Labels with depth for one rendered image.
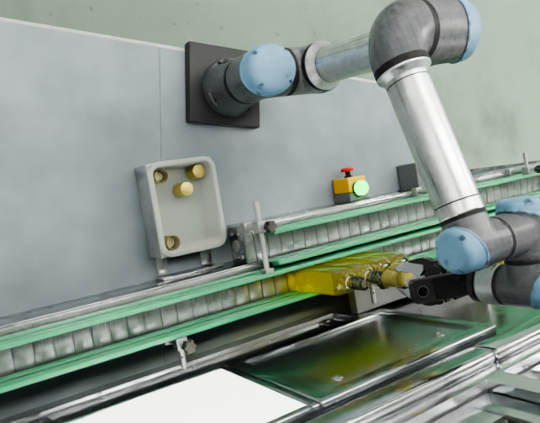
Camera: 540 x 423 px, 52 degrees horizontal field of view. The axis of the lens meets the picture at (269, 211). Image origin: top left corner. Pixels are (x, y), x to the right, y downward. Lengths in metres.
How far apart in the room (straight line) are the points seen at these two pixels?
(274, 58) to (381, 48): 0.39
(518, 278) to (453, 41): 0.43
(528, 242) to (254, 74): 0.68
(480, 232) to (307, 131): 0.85
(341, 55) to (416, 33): 0.31
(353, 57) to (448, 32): 0.25
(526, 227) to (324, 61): 0.59
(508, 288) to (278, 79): 0.66
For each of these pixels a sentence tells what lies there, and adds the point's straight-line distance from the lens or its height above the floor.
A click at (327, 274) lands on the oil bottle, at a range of 1.29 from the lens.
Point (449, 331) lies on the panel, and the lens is 1.28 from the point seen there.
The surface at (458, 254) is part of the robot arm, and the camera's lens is 0.90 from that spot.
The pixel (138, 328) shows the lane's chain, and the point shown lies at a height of 0.88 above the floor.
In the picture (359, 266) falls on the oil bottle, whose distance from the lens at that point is 1.31.
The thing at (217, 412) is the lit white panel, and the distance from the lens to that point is 1.01.
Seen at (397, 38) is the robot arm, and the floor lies 1.41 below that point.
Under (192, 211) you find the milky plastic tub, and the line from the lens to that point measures 1.42.
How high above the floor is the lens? 2.06
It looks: 58 degrees down
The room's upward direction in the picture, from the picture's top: 85 degrees clockwise
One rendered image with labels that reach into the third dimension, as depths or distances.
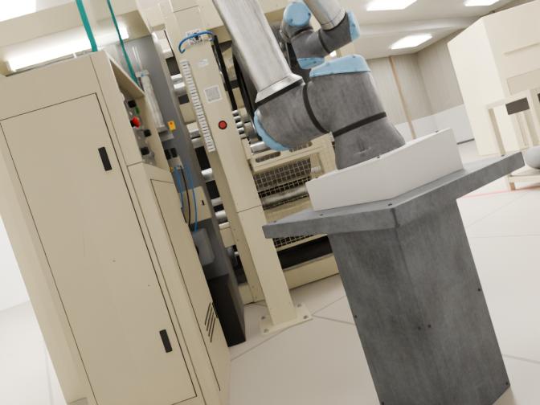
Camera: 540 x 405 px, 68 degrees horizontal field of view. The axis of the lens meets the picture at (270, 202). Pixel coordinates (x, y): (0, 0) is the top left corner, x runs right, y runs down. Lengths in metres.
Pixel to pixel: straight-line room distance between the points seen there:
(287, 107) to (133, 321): 0.82
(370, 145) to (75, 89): 0.92
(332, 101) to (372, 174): 0.24
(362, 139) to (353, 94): 0.11
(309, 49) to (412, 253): 0.80
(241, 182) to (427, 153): 1.18
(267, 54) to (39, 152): 0.77
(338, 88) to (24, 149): 0.97
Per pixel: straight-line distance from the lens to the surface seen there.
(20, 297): 8.69
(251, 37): 1.14
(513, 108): 3.94
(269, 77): 1.13
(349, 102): 1.05
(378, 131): 1.05
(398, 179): 0.94
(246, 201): 2.02
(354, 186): 0.98
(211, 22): 2.47
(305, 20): 1.49
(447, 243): 1.11
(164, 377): 1.45
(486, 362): 1.24
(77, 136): 1.40
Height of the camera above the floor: 0.71
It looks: 3 degrees down
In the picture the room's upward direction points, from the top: 18 degrees counter-clockwise
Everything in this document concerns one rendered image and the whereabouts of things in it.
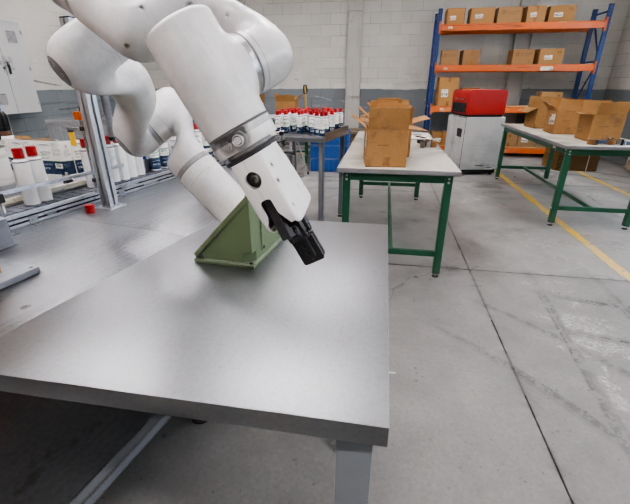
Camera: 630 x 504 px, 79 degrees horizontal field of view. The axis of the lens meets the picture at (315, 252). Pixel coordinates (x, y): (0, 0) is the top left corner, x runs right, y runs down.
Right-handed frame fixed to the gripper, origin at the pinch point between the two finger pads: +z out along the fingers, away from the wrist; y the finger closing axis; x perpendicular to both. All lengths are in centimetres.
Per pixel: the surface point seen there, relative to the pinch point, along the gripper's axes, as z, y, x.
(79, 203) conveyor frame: -26, 85, 106
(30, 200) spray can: -35, 70, 109
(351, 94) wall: 24, 837, 46
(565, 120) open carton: 139, 423, -178
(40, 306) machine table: -8, 15, 68
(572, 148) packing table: 135, 331, -146
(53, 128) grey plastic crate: -97, 252, 233
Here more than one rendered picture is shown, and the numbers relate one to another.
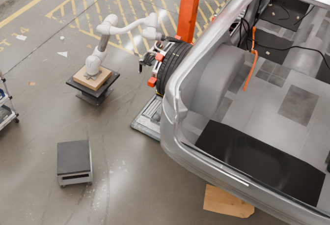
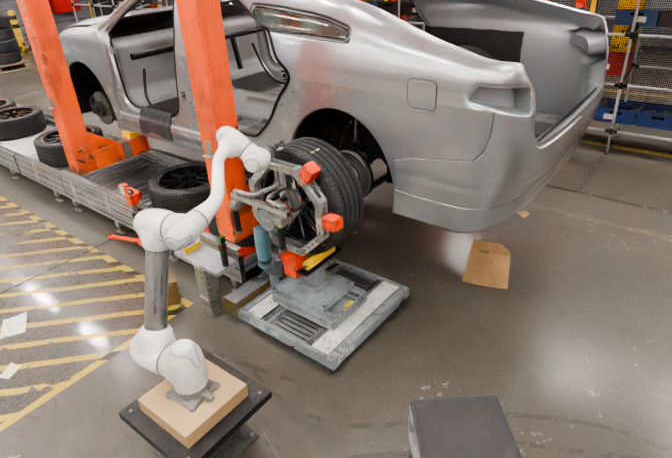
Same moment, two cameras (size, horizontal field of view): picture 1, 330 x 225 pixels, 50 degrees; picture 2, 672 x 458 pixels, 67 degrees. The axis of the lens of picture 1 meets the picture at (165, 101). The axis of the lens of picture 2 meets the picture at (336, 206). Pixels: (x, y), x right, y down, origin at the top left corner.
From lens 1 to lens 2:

○ ○ ○

• _WORK INSTRUCTION_: Print, word for word, the lines above that run from the line containing "Everything in this" to the line containing "Camera: 630 x", both included. Keep the pictures out.

• _TASK RESPONSE_:
Everything in this document concerns one rendered image and the whereabouts of things in it.
Camera: 630 x 504 px, 79 degrees horizontal field of view. The axis of the lens meets the picture at (315, 252). Pixel coordinates (x, y): (0, 0) is the top left corner, x runs right, y runs down.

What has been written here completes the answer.